Segundo Velloso, a transparência do rombo da Previdência é importante
para ajudar o governo aprovar as reformas necessárias ao reequilíbrio
das contas públicas. O próprio documento do Tesouro ressalta a
importância da contenção de gastos e da reforma das aposentadorias:
“Controle dos aumentos salariais, nos gastos comissionados e contenção
de contratações de terceirizados são algumas medidas que podem ser
adotadas para reverter o aumento de gastos. Já para os inativos, a
solução passa pela reforma da Previdência dos servidores públicos.”
O documento também ressalta o aumento do endividamento dos estados,
estimulados a tomar crédito no governo Dilma Rousseff. Mesmo aqueles que
não tinham nota de bons pagadores puderam fazer empréstimos em bancos.
Entre 2012 e 2014, a concessão de garantias da União a operações de
crédito de estados e municípios foi maior para os entes com capacidade
fiscal classificada como C ou D do que para os entes com capacidade A ou
B. E os recursos não foram usados como investimento: os estados
elevaram suas despesas de pessoal. O Rio, por exemplo, classificado como
C- em 2013 e depois como D (pior nota de crédito), aumentou sua dívida
com bancos federais, de R$ 3,941 bilhões em 2012 para R$ 21,035 bilhões
em 2015.
— O resultado dessa política e desses problemas é o que está aí
agora. E o Rio é a foto do que o Arno (Augustin, ex-secretário do
Tesouro) fez no governo federal — disse um técnico.

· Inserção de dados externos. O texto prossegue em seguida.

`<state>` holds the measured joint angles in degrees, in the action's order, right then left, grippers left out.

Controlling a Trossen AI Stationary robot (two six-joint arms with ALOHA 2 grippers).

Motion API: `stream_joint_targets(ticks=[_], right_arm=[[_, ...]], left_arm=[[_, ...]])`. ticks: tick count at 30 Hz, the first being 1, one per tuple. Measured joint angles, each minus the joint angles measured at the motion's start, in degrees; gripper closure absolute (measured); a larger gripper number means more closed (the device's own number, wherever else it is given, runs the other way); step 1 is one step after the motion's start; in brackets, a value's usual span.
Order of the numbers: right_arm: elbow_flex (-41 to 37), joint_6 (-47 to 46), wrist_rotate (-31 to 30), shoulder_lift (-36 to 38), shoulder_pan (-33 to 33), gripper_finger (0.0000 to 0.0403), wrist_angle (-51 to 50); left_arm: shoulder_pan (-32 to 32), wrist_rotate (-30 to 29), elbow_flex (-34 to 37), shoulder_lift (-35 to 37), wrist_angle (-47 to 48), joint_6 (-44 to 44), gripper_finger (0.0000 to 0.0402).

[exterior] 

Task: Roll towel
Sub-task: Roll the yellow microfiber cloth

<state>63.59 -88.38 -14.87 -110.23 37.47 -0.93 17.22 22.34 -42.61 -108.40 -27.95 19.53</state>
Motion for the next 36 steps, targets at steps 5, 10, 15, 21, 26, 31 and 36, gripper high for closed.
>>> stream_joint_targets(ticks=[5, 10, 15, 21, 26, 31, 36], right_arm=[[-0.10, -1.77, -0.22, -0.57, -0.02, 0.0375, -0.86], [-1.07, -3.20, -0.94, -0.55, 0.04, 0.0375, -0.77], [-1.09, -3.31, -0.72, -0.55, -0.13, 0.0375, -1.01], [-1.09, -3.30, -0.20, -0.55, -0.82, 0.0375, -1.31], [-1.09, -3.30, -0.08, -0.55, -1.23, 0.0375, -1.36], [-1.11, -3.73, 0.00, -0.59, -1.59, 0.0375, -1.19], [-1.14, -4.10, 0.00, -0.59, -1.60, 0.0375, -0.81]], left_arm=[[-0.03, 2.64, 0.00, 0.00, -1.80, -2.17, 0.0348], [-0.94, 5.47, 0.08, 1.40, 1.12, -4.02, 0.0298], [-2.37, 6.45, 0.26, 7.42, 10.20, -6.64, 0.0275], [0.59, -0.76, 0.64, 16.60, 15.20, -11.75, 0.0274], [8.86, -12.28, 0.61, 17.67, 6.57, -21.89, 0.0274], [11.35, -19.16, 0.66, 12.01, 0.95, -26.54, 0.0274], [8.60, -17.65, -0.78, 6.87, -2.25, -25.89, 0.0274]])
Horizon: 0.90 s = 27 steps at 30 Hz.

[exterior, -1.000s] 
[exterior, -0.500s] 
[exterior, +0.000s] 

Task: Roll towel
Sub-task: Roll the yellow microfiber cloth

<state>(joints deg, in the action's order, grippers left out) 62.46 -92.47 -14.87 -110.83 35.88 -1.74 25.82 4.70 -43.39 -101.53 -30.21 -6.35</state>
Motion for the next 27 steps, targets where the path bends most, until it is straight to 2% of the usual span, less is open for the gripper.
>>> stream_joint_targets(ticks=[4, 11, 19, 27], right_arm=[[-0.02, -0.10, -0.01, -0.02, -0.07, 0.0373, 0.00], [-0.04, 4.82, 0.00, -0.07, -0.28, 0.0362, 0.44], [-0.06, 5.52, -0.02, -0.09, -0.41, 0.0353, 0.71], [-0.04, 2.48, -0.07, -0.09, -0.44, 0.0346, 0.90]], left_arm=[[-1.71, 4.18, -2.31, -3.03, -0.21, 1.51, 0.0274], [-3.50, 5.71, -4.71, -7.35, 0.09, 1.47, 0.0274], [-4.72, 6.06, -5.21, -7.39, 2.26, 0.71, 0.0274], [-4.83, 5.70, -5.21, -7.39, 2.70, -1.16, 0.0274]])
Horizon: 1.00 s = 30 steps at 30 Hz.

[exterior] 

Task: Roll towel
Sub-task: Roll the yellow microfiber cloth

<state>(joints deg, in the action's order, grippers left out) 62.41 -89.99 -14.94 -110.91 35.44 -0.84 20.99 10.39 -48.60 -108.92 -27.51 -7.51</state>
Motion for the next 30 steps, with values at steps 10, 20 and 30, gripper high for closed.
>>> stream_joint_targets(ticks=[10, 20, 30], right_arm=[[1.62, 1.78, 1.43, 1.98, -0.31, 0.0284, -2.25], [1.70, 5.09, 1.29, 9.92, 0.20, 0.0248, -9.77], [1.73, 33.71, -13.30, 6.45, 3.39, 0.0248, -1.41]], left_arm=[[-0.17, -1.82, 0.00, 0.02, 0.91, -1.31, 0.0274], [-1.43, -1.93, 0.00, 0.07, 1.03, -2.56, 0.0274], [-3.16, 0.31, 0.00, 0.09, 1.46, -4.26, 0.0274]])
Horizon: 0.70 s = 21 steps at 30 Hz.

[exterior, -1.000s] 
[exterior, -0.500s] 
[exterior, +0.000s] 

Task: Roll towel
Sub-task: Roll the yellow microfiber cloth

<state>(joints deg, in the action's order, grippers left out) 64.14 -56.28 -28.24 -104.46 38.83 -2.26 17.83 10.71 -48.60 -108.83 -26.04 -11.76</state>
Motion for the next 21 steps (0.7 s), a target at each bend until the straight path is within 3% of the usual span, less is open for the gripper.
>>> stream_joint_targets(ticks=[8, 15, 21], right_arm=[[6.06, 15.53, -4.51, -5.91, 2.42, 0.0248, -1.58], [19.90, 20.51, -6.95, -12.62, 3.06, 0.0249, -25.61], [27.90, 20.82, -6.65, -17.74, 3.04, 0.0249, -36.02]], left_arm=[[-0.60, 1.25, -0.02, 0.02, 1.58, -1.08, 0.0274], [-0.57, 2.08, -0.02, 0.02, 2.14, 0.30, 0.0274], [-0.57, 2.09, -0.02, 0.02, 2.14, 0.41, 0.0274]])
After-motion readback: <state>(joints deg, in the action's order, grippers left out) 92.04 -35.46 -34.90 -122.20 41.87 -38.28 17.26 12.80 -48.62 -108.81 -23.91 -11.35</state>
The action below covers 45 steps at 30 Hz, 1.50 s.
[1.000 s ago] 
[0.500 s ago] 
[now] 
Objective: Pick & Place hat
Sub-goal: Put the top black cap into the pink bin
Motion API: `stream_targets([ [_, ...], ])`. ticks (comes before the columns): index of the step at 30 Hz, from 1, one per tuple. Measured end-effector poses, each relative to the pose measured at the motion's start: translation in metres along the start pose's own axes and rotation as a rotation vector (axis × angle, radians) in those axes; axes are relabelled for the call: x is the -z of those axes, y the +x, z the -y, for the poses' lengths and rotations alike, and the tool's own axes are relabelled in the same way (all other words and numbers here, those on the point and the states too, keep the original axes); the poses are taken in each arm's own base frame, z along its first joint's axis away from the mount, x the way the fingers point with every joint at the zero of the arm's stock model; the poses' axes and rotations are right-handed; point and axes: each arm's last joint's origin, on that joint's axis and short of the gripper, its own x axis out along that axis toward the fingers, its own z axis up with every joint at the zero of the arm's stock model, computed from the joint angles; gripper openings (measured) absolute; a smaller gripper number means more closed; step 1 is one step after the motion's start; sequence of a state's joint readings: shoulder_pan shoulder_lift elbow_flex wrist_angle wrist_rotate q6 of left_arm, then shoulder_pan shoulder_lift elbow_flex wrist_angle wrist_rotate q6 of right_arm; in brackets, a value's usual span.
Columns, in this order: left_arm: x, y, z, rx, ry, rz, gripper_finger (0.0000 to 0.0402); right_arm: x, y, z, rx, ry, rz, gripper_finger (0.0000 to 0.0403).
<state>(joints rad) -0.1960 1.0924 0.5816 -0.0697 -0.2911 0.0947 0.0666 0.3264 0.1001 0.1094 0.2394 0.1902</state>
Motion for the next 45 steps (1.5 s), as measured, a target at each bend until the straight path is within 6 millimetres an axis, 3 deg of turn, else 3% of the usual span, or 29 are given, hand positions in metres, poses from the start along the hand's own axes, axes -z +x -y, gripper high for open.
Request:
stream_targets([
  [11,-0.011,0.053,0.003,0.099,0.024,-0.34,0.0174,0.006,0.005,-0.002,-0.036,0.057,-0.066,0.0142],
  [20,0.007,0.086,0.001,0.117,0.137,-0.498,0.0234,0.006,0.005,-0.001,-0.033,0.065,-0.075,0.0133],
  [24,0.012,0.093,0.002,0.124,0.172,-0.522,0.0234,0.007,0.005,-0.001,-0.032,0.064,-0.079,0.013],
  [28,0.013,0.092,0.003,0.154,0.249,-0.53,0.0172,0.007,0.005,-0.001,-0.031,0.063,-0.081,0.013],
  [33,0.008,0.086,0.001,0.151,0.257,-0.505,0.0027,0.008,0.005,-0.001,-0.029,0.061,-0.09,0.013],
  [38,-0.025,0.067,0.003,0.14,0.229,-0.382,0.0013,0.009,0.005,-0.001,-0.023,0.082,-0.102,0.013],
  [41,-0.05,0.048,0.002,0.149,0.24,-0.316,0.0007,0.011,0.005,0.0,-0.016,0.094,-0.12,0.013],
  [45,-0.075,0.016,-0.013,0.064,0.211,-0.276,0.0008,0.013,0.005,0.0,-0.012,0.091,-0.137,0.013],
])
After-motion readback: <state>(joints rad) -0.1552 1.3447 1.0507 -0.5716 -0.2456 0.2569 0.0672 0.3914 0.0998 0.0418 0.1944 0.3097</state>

O boletim deixa claro que nem todos os governadores conseguirão o tão
esperado aval do Tesouro para novas operações de crédito. A equipe
econômica se comprometeu a liberar esses empréstimos para estados com
classificação A ou B. Mas, segundo o documento, nenhum tem nota A. Dos
27 estados, 14 têm classificação B. Os demais têm notas que variam de C+
(Sergipe, Rio Grande do Norte e Paraíba) a D (Rio de Janeiro e Rio
Grande do Sul). O Tesouro ainda fez uma reclassificação das notas, e dez
estados pioraram. Somente três — Alagoas, Mato Grosso do Sul e Paraná —
tiveram melhora, sendo que apenas o Paraná passou a se qualificar para o
aval do Tesouro, ao subir de C+ para B-.